■ **Task brief**: Repeat exactly, please, the lines that begin at the start of the listing and end at the line holding "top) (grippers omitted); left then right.".

==================================================

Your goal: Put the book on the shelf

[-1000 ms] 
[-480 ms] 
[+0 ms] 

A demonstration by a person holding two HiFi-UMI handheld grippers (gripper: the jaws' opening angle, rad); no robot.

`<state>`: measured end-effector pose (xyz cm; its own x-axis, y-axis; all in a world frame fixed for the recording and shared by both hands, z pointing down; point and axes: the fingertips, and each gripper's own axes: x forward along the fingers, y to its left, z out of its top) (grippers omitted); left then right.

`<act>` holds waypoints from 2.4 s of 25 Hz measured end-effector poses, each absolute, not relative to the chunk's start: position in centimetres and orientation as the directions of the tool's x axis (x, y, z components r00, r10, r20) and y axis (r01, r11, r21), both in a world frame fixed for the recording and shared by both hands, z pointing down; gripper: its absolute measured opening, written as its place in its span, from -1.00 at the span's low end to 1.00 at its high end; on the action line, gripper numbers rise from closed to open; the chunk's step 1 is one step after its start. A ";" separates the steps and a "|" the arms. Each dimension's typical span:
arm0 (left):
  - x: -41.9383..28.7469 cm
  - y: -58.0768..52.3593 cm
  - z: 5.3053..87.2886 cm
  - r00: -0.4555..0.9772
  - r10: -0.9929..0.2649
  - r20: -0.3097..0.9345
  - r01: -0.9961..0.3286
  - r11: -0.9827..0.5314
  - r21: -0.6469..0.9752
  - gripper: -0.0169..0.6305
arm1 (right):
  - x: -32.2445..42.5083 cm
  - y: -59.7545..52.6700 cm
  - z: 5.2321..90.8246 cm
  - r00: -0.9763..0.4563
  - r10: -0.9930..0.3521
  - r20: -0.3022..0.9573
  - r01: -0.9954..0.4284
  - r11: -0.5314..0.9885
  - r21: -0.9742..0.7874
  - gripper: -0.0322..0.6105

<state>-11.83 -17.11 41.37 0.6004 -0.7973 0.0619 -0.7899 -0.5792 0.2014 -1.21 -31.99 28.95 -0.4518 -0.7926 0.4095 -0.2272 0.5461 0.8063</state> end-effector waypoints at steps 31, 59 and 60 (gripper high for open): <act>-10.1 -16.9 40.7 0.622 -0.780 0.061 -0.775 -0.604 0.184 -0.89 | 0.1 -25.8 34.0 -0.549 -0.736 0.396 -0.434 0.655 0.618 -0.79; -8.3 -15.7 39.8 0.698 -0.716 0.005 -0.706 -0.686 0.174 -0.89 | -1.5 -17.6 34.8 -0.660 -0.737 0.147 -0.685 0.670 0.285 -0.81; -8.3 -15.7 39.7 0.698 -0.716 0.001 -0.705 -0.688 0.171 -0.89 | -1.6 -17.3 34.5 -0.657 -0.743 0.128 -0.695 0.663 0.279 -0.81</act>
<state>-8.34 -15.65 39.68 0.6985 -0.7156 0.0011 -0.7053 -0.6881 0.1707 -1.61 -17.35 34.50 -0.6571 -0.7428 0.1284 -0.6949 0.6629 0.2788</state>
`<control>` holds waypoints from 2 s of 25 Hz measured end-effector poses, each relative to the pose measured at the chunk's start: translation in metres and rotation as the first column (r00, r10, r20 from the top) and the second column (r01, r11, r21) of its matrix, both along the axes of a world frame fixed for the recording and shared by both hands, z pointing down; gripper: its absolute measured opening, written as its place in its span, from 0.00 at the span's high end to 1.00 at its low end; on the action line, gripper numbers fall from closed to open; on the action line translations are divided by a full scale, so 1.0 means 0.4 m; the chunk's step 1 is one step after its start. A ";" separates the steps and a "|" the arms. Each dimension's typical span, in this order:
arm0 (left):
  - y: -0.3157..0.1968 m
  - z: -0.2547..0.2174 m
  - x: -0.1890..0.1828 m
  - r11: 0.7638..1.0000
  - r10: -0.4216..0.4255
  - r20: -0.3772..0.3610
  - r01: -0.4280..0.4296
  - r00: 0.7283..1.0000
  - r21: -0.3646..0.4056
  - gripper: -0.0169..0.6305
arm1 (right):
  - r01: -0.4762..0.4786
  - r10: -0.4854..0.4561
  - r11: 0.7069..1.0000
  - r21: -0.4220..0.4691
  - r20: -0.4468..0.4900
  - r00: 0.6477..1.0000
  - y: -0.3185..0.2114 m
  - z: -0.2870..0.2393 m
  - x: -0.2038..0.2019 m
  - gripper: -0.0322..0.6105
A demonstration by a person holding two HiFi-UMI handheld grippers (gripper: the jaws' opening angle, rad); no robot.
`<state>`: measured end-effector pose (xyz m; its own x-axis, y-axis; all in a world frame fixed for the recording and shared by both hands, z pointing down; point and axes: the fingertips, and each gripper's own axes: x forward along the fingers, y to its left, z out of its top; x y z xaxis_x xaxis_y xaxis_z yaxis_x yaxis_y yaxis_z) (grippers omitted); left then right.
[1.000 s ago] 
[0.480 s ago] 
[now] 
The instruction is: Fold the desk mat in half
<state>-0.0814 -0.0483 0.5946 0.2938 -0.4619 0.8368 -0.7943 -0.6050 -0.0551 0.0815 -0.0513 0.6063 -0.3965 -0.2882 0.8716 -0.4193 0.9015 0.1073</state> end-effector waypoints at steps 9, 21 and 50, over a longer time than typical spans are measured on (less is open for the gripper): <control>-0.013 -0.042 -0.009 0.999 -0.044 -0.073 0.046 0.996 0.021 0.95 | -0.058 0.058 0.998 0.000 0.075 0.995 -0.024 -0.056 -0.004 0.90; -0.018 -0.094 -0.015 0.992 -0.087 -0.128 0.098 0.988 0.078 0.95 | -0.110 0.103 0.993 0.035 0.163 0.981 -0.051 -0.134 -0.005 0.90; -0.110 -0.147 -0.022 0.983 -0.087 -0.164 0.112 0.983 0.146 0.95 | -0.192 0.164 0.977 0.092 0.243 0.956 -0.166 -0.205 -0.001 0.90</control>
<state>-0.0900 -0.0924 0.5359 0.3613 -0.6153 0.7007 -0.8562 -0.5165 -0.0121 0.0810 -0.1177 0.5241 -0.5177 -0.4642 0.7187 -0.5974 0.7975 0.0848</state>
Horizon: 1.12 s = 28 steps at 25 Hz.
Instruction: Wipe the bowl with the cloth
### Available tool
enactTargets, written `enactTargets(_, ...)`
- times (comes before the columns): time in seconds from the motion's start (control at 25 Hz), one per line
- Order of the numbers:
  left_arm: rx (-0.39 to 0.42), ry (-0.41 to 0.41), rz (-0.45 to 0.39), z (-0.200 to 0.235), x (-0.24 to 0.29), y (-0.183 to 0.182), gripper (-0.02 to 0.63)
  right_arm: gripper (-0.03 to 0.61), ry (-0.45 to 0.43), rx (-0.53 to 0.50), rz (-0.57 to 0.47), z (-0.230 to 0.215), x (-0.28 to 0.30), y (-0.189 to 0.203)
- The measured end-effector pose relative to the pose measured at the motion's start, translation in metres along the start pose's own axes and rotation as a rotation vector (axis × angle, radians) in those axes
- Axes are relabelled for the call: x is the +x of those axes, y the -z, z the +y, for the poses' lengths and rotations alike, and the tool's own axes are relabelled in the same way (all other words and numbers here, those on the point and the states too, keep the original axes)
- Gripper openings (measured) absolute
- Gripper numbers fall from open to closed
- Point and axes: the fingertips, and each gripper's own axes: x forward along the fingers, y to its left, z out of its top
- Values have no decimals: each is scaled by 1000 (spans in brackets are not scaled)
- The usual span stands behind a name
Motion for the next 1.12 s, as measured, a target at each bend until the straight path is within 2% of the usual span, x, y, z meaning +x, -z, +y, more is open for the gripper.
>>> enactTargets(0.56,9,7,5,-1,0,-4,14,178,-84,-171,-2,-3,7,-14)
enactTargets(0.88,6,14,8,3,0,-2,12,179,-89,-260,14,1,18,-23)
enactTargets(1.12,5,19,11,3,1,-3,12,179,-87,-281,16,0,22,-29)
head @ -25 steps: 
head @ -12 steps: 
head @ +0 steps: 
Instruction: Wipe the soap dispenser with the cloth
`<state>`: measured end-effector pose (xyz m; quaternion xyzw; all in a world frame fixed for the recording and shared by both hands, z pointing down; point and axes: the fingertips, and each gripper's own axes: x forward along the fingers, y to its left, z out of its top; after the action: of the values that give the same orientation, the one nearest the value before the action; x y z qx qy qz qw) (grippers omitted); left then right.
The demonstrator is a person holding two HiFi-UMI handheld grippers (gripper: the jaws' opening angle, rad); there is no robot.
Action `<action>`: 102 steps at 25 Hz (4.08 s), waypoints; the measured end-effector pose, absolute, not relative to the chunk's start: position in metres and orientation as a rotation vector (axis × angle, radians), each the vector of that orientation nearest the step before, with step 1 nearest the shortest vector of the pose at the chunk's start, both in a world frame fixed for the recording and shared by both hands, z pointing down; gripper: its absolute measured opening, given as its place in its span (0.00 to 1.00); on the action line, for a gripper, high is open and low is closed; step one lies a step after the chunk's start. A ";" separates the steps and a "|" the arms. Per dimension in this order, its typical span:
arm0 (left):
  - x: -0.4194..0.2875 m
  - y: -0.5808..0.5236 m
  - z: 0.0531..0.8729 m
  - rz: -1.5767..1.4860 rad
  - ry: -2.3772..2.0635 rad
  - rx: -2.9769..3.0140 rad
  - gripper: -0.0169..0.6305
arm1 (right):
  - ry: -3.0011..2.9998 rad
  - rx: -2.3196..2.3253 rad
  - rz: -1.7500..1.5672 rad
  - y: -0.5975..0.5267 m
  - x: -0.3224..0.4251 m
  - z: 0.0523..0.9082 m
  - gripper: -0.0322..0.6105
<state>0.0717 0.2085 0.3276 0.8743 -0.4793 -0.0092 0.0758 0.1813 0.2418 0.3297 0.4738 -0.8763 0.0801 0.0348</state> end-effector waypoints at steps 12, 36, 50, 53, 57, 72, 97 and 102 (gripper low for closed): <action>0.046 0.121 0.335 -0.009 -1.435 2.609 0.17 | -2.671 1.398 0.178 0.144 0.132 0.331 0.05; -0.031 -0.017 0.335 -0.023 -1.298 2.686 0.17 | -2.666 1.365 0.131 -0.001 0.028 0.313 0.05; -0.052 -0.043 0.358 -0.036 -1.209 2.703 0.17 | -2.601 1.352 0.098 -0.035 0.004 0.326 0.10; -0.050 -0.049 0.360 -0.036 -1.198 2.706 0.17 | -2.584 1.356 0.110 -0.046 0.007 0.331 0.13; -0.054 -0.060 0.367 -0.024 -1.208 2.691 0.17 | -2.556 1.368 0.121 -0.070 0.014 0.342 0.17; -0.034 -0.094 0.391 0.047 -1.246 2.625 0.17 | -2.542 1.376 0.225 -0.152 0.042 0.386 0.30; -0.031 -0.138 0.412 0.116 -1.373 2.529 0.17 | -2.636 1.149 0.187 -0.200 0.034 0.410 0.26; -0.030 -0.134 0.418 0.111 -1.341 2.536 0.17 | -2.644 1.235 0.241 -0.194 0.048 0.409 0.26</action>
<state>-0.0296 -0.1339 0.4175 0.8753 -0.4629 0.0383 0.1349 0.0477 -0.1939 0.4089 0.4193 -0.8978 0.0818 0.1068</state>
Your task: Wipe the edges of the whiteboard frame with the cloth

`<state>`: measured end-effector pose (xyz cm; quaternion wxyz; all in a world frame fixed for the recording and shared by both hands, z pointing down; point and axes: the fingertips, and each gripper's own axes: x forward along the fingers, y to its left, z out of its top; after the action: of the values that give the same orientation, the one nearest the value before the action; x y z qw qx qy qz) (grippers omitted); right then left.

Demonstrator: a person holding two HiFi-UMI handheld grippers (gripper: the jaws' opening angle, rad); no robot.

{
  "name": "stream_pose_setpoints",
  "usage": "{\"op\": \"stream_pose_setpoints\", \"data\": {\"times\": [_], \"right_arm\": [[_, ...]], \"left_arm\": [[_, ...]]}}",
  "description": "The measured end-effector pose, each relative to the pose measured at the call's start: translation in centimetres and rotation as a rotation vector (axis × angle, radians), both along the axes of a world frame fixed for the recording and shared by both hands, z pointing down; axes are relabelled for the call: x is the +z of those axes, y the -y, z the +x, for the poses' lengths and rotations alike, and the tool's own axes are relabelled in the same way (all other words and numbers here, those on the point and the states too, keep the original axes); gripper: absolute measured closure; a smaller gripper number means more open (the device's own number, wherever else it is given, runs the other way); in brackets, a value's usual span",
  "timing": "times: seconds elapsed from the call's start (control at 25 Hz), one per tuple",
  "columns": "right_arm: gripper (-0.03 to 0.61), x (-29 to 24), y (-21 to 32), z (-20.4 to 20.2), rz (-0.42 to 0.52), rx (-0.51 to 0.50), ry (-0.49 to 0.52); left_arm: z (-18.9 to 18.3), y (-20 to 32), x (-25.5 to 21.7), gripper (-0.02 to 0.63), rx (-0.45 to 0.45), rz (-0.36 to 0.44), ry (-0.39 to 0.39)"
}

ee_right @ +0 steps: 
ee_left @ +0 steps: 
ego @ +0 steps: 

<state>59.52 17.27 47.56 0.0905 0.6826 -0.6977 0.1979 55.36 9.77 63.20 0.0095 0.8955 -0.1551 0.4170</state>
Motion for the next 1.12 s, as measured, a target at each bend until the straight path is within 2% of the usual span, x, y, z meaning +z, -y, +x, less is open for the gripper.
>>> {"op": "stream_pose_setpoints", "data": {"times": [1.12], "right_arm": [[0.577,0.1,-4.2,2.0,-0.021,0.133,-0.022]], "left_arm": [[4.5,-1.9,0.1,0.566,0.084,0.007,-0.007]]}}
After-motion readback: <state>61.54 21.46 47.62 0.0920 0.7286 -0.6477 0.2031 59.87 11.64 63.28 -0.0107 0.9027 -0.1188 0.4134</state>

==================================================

■ **Output below**:
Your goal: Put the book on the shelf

[-1000 ms] 
[-480 ms] 
[+0 ms] 

A demonstration by a person holding two HiFi-UMI handheld grippers (gripper: the jaws' opening angle, rad); no robot.

`<state>`: measured end-effector pose (xyz cm; its own x-axis, y-axis; all in a world frame fixed for the recording and shared by both hands, z pointing down; point and axes: the fingertips, and each gripper's own axes: x forward along the fingers, y to its left, z out of its top) (grippers omitted); left then right.

Nothing else belongs to this answer.